Thomas Kapielski wurde 1951 in Berlin geboren und ist dort wohnhaft. Der Mehrspartenkünstler schreibt, zeichnet und kritzelt, malt Ölschinken, fotografiert, filmt und musiziert (unter anderem beim Original Oberkreuzberger Nasenflötenorchester). An der Kunsthochschule Braunschweig lehrte er sechs Jahre lang bis 2004 als Professor für Performance und wurde von dieser Einrichtung dann zwei Jahre später für tot erklärt. Seit 1976 erscheint sein außergewöhnliches Prosawerk. Darin finden sich Romane (Aqua Botulus, 1992) und Gottesbeweise (in zwei Bänden 1998/99) ebenso wie Kunstkritik (Anblasen. Texte zur Kunst, 2006) und Traktate zu Raum (Ortskunde, 2009) und Zeit (Zeitbehälter. Kleine Festkunde, 2009), alles in allem ein singulärer Mischwald (2009), der sich als resistent gegen jede Einordnung in gängige Katgeorien erweist.
Kapielski über Kapielski:
„Alle glauben, ich würde jeden Morgen an den Schreibtisch preschen und losschreiben. Dabei leide ich ungeheuer an Langeweile. Ich sitze gleichgültig rum, lese Zeitung und trinke taoistisch Bier, um die ewigen Zeitdehnungen zu kurieren. Diese dumpfen Phasen zeitigen aber reiche Erkenntnis. Im Hirn scheinen sich Sedimentierungen zu bilden, die dann meine Schreibphasen nähren … Natürlich träume ich gelegentlich davon, im pelzverbrämten Bademantel mit Goldtroddeln die Schweinslederbände meiner Werkausgabe zu betrachten. Aber ich will gar keinen Erfolg. Mir genügt Ruhm.“
Begründung des Stiftungsrates
„Der Preis ehrt einen Virtuosen der Kunst- und Lebensbricolage, einen gelehrten Sprachflaneur und Großmeister der Performance. Aus seinem poetisch dichten und vielstimmigen ‚Gesamtluftwerk‘ weht eine frische und anarchische Komik, lustvoll und unverwechselbar, geschult an einer großen deutschsprachigen Tradition von Lichtenberg bis Rühmkorf. Kapielskis Prosa mischt funkelnde Aphorismen mit bösen Kalauern, Prunkdiktion mit Alltagssound, erhabenen Unsinn mit rhetorisch ausgekochter Systemkritik. Höchst vergnüglich verteidigt er so Intellekt, Phantasie und Leidenschaftlichkeit gegen den allgemeinen Andrang von Verflachung und Überdruss.“
Veröffentlichungen (Auswahl)
- Aqua Botulus. Berlin: Maas 1992.
- Davor kommt noch. Gottesbeweise IX – XIII. Berlin: Merve 1998.

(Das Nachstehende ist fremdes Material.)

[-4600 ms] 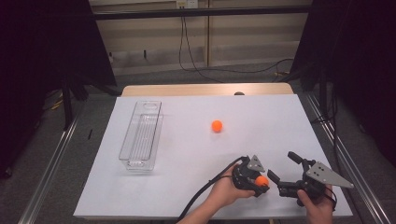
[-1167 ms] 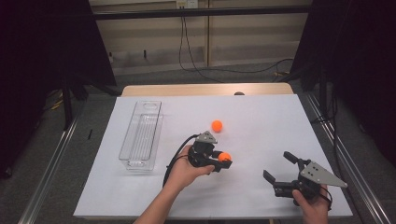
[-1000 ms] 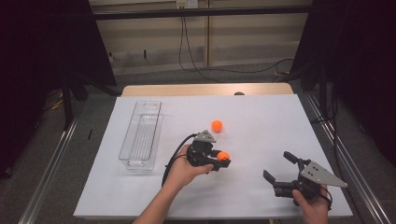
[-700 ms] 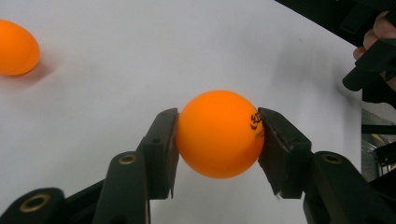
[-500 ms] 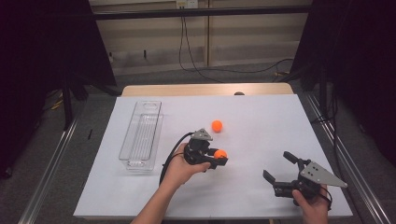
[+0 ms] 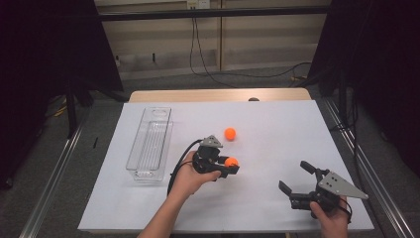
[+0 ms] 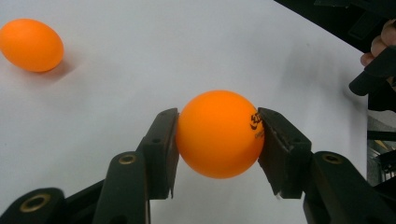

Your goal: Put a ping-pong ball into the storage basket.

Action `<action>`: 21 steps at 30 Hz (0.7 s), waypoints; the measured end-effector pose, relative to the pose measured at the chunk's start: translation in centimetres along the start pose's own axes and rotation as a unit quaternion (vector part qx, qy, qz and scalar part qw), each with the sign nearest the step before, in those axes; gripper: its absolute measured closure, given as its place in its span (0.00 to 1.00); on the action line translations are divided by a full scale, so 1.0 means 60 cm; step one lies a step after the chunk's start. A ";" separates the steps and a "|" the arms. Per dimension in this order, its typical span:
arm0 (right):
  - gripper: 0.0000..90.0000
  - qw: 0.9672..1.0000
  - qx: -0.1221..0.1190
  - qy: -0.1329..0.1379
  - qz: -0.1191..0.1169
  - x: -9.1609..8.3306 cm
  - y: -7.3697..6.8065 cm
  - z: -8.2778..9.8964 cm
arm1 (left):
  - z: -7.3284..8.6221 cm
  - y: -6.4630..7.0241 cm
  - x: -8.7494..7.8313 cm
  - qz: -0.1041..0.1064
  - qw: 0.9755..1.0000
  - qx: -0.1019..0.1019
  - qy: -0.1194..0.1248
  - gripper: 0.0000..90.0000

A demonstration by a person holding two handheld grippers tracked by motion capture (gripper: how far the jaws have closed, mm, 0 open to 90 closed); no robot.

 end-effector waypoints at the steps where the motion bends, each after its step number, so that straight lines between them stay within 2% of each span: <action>1: 0.01 1.000 0.000 0.000 0.000 0.000 0.000 0.000 | 0.000 0.000 0.000 0.000 1.000 0.000 0.001 0.56; 21: 0.01 1.000 -0.001 0.002 -0.001 -0.001 0.001 -0.001 | -0.001 -0.009 -0.011 -0.006 1.000 -0.004 0.005 0.56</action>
Point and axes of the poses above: each handheld gripper's, and its own axes: x roughly forward along the jaws, z roughly out of its underside, y roughly to its right, the point moved 6 cm from there along x, roughly forward along the jaws, and after that the axes turned 4 degrees about z, right-handed, at the moved point
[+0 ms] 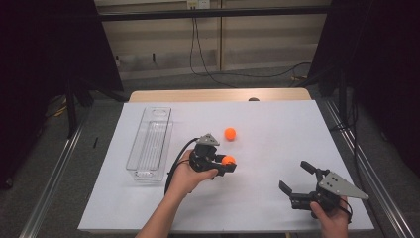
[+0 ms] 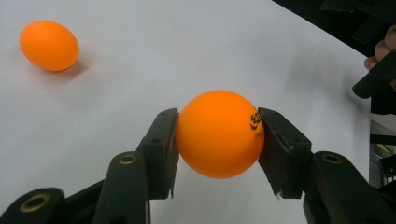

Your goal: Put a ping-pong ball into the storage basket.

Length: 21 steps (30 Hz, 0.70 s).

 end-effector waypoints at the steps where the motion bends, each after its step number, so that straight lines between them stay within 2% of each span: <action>1: 0.01 1.000 0.000 0.000 0.000 0.000 0.000 0.000 | 0.000 0.000 -0.001 0.000 1.000 0.000 -0.001 0.56; 21: 0.01 1.000 0.000 0.000 0.000 -0.001 0.000 0.000 | -0.001 -0.011 -0.015 -0.009 1.000 -0.005 0.004 0.56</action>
Point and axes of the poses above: each handheld gripper's, and its own axes: x roughly forward along the jaws, z roughly out of its underside, y roughly to its right, the point moved 6 cm from there along x, roughly forward along the jaws, and after that the axes turned 4 degrees about z, right-handed, at the moved point
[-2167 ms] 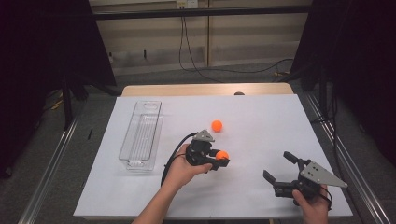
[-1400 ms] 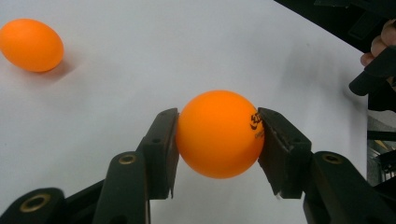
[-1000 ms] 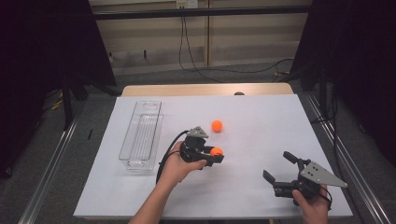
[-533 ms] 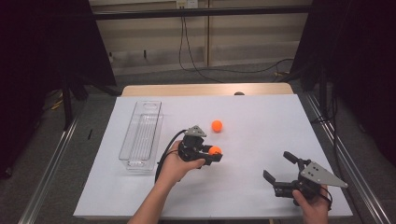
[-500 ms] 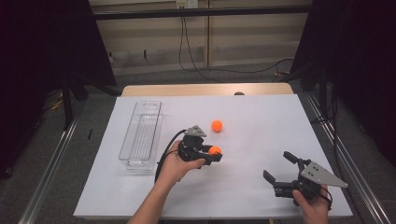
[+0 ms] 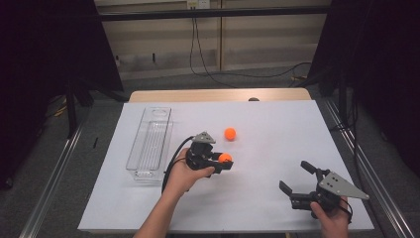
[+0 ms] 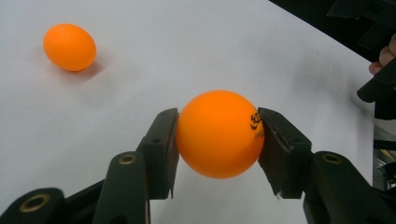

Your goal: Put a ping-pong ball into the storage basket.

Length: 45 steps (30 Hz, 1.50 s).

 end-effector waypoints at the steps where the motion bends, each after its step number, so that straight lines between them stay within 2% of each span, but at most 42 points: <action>1: 0.01 1.000 0.000 0.000 0.001 0.000 0.000 0.000 | 0.000 0.000 0.000 -0.001 1.000 -0.001 0.001 0.56; 2: 0.01 1.000 0.000 0.000 0.001 0.000 0.000 0.000 | 0.000 -0.001 -0.001 -0.006 1.000 -0.002 0.002 0.56; 11: 0.01 1.000 0.000 0.001 0.001 0.000 0.000 0.000 | 0.000 -0.008 -0.010 -0.005 1.000 -0.007 0.005 0.56; 45: 0.01 1.000 0.001 0.001 0.001 -0.001 0.000 0.000 | -0.003 -0.035 -0.047 -0.030 0.999 -0.021 0.021 0.56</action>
Point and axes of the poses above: each handheld gripper's, and its own axes: x roughly forward along the jaws, z roughly out of its underside, y roughly to its right, the point moved 6 cm from there along x, roughly forward along the jaws, and after that the axes turned 4 degrees about z, right-handed, at the moved point
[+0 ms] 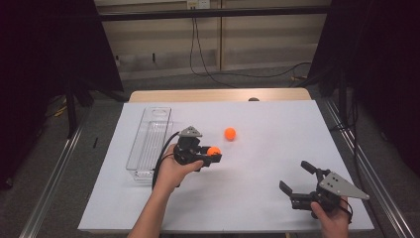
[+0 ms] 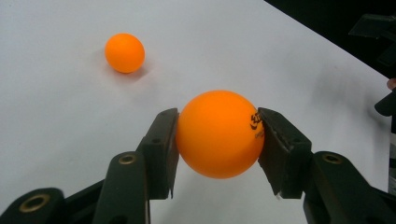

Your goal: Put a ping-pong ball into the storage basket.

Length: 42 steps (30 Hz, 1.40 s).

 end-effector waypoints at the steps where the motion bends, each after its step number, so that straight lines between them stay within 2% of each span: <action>1: 0.01 1.000 0.000 0.000 0.000 0.000 0.000 0.000 | 0.000 -0.001 -0.001 0.000 1.000 0.000 0.000 0.56; 42: 0.01 1.000 0.001 0.001 0.000 0.000 0.000 0.000 | -0.001 -0.031 -0.036 -0.033 0.999 -0.013 0.013 0.56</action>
Point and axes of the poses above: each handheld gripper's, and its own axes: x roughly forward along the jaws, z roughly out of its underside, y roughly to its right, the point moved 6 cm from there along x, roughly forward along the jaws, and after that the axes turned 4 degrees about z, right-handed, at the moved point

- Danach war schon. Gottesbeweise I – VIII. Berlin: Merve 1999.
- Anblasen. Texte zur Kunst. Hrsg. von Aldo Frei als Beilage zum Gesamtluftwerk in der Edition Marlene Frei, Zürich 2006. Berlin: Merve 2006.

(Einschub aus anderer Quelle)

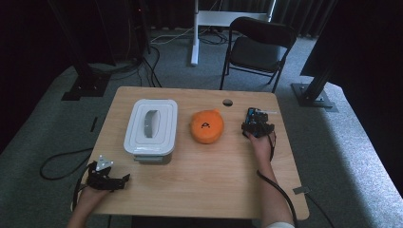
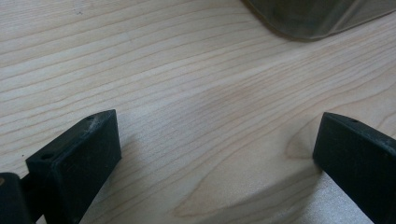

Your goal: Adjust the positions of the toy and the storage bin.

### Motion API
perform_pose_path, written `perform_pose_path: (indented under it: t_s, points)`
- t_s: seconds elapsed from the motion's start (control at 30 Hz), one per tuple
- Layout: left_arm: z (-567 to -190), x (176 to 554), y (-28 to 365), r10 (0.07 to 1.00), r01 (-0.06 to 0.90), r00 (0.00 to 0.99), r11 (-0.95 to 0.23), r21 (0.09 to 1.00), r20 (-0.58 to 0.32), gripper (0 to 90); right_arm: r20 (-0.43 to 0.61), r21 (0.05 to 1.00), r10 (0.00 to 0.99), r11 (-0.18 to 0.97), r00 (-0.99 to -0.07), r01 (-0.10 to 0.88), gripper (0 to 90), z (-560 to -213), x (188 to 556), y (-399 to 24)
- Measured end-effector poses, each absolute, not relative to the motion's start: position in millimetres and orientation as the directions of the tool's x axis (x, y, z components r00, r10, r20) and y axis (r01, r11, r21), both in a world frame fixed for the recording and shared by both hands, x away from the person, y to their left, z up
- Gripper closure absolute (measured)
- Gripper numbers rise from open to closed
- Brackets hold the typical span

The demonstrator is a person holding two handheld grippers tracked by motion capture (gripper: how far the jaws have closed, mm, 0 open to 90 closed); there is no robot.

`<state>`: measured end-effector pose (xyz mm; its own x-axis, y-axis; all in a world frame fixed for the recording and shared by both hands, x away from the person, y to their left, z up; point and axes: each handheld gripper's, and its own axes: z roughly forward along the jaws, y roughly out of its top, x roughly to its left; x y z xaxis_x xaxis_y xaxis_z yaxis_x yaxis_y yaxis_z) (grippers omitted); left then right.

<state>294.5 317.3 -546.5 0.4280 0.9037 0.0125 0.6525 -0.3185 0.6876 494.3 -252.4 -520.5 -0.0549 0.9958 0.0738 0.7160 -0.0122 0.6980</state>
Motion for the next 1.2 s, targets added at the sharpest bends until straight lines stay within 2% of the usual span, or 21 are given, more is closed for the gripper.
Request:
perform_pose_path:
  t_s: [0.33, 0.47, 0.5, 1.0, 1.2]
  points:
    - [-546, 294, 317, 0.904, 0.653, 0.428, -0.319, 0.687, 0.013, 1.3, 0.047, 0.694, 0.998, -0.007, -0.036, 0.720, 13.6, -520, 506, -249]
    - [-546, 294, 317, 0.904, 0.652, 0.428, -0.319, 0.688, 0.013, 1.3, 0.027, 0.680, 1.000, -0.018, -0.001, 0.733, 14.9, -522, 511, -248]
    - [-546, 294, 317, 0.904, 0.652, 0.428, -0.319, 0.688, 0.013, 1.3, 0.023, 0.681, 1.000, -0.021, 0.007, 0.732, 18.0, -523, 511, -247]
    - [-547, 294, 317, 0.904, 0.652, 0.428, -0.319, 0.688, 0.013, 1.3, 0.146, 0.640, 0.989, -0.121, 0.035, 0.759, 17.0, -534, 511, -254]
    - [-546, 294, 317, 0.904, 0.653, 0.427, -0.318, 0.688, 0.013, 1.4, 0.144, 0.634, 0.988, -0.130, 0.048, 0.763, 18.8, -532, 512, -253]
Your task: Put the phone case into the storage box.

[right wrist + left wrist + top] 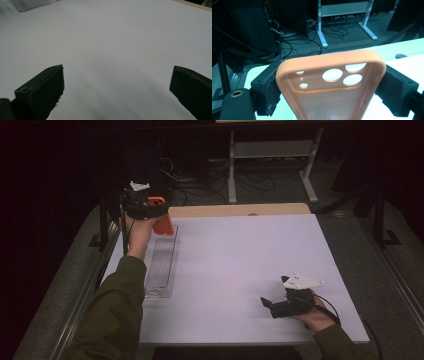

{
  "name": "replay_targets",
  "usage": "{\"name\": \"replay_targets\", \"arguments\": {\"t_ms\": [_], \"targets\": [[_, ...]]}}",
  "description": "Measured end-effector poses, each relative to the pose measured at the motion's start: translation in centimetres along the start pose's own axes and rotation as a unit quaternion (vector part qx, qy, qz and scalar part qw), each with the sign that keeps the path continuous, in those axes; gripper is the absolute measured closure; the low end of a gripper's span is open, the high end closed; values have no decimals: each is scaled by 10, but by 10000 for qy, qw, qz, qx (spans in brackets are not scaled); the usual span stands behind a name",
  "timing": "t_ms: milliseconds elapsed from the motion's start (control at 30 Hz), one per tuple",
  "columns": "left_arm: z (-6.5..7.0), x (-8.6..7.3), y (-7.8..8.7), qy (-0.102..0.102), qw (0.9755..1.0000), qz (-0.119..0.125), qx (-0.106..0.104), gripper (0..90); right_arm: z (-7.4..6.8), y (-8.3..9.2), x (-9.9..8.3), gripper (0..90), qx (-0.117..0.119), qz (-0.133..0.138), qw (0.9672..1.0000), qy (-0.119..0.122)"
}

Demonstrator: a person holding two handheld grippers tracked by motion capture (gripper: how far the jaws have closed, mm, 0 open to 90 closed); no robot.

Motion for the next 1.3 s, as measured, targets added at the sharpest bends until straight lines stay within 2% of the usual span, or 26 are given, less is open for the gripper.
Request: {"name": "replay_targets", "arguments": {"t_ms": [100, 167, 233, 267, 300, 367, 400, 633, 700, 767, 1100, 1300], "targets": [[-3, -4, -5, 96, 9999, -66, 58, 150, 0, 0, 0, 0, 1, -9, 10000, -18], [-5, -7, -7, 51, 9998, -165, 87, 150, 0, 1, 0, 0, 1, -24, 10000, -42], [-5, -9, -11, 108, 9998, -130, 132, 149, 0, 0, 0, 0, 2, -18, 10000, -34], [-6, -11, -11, 44, 9996, -228, 147, 149, 0, 0, 0, 0, 3, -17, 10000, -34], [-6, -11, -13, 78, 9996, -211, 159, 149, 0, 0, 0, 0, 2, -8, 10000, -14], [-6, -14, -15, 22, 9994, -263, 222, 148, 0, 0, 0, 0, 4, -13, 10000, -14], [-5, -14, -18, 78, 9995, -196, 231, 147, 0, 0, -1, 0, 7, -23, 10000, -25], [-6, -24, -26, 15, 9988, -400, 296, 146, -1, 1, -1, 0, 12, -26, 10000, -22], [-6, -25, -29, 26, 9989, -342, 327, 146, -1, 1, -1, 0, 20, -24, 10000, -21], [-6, -26, -30, -36, 9985, -383, 384, 145, -1, 1, -1, 0, 18, -25, 10000, -11], [-7, -37, -39, 79, 9979, -535, 367, 144, -1, 1, -1, 0, 24, -14, 10000, -4], [-6, -39, -43, 47, 9976, -572, 382, 142, -1, 1, -1, 0, 31, -17, 10000, 11]]}}
Point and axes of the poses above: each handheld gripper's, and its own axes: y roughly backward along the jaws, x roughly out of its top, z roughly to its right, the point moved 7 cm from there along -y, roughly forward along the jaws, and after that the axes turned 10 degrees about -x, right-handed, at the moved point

- Ortskunde. Eine kleine Geosophie. Basel/Weil am Rhein: Engeler 2009.
- Zeitbehälter. Kleine Festordnung. Berlin: Merve 2009.

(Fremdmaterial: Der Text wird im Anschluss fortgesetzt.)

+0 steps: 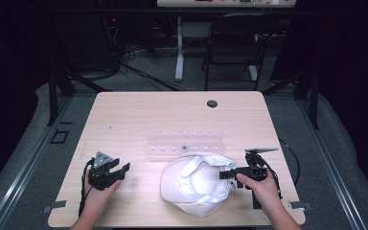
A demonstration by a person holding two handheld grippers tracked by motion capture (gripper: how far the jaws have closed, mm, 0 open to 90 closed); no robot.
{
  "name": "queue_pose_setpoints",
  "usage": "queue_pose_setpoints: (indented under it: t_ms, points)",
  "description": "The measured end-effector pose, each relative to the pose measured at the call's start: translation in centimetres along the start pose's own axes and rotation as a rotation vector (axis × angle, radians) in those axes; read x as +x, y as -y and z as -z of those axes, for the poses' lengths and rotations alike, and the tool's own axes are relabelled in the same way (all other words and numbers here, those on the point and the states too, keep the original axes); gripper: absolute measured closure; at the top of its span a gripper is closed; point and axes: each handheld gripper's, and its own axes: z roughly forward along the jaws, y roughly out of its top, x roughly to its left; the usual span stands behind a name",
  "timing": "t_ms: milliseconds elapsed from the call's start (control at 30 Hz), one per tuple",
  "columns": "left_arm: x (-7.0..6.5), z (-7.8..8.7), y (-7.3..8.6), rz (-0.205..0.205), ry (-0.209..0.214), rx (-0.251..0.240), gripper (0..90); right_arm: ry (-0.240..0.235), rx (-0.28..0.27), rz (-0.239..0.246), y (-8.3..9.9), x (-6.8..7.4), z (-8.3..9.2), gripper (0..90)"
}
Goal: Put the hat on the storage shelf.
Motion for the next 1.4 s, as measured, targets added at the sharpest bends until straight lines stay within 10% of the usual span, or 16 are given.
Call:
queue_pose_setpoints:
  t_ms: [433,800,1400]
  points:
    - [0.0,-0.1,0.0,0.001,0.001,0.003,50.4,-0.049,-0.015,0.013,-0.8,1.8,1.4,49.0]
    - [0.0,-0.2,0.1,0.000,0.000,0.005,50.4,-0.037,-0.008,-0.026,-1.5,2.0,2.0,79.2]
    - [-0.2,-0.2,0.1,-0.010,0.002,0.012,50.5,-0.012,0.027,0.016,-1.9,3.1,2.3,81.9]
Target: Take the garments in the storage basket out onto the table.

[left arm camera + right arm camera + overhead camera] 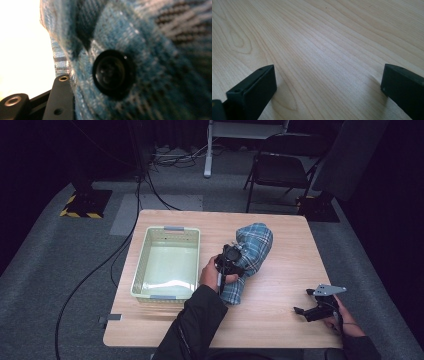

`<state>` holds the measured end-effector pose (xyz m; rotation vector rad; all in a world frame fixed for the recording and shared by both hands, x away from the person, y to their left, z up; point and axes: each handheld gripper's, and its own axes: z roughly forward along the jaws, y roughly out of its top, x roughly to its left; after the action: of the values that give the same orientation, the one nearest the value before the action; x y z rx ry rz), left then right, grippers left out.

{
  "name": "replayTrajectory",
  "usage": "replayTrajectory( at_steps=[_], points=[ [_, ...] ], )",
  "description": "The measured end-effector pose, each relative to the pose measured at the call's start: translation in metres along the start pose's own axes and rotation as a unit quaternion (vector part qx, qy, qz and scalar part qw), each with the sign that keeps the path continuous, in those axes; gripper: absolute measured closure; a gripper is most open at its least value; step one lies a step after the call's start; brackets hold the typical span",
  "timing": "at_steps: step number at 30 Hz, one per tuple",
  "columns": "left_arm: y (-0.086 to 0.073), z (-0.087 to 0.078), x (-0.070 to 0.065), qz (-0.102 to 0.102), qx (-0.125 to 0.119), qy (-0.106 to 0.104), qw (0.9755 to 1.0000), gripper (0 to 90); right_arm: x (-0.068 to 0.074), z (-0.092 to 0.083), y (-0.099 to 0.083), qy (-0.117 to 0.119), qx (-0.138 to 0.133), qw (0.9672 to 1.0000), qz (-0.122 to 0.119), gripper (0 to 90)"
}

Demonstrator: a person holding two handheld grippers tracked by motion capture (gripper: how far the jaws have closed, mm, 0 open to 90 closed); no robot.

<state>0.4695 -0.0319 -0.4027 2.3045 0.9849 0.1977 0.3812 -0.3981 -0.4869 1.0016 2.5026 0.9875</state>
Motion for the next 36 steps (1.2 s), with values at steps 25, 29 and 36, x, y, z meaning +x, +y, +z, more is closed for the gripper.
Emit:
replayTrajectory(
  at_steps=[25,29,36],
  points=[
    [-0.008,0.027,-0.012,-0.004,0.015,-0.010,0.9998,47.0,0.000,0.000,0.000,0.000,0.000,1.0000,0.000,0.1],
    [-0.009,0.031,-0.014,-0.001,0.018,-0.012,0.9998,47.0,0.000,0.000,0.000,0.000,0.000,1.0000,0.000,0.2],
    [-0.010,0.036,-0.017,-0.002,0.019,-0.013,0.9997,46.5,0.000,0.000,0.000,0.000,0.000,1.0000,0.000,0.1]
  ],
)
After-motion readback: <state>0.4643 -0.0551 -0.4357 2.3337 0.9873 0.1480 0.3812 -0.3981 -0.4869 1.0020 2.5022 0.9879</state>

- Mischwald. Frankfurt a.M.: Suhrkamp 2009.
- Je dickens, destojewski! Ein Volumenroman. Berlin: Suhrkamp 2014.
- Leuchten. A- und So-phorismen. Berlin: Suhrkamp 2016.
- Kompost III. Dresden: Tumult 2015.
- Kotmörtel. Roman eines Schwadronörs. Berlin: Suhrkamp 2020.